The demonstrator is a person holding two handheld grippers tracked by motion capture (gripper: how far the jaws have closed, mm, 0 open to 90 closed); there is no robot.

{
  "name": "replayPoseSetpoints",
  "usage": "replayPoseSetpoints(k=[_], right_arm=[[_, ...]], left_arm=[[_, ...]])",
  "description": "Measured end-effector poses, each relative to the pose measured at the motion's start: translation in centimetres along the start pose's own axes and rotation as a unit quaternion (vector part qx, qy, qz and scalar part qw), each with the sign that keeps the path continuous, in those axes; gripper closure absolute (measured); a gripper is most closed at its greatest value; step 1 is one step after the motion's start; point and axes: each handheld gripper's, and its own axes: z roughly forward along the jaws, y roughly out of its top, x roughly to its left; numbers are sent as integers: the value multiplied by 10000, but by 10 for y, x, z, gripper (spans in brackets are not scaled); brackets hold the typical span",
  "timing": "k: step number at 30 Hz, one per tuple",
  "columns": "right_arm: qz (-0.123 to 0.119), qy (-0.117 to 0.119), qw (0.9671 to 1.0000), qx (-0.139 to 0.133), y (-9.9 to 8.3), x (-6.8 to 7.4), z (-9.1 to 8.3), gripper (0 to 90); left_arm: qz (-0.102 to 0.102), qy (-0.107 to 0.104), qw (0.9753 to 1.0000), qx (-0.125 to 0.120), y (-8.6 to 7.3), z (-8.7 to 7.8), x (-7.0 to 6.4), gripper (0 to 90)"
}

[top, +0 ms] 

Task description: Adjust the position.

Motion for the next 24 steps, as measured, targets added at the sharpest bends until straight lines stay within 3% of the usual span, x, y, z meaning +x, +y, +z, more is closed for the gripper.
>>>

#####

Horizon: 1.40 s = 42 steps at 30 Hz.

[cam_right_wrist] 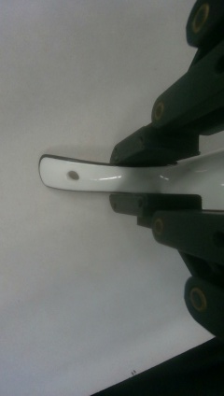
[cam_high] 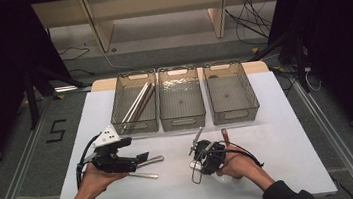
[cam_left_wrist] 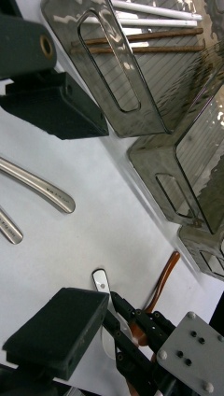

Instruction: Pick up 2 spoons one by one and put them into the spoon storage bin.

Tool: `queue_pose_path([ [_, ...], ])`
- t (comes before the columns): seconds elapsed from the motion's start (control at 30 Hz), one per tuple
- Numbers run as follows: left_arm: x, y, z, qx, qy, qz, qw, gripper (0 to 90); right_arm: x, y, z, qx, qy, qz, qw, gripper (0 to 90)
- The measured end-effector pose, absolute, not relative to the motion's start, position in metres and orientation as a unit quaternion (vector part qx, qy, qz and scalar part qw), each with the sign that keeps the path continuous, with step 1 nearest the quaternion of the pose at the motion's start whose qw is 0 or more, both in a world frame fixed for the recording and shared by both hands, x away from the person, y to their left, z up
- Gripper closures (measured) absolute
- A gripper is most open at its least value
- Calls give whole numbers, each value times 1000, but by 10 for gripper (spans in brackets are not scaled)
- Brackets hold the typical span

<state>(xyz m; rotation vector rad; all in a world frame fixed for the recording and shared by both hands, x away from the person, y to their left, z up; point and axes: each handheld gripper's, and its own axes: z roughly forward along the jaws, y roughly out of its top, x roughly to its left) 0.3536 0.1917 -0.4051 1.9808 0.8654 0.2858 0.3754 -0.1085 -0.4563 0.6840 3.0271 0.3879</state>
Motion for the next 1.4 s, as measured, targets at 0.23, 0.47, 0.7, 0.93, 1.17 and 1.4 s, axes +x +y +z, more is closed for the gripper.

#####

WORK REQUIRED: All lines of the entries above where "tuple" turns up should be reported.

SOLUTION TO THIS EXERCISE:
  "timing": "k: step number at 30 Hz, one per tuple",
- t (comes before the columns): seconds elapsed from the motion's start (control at 30 Hz), one per tuple

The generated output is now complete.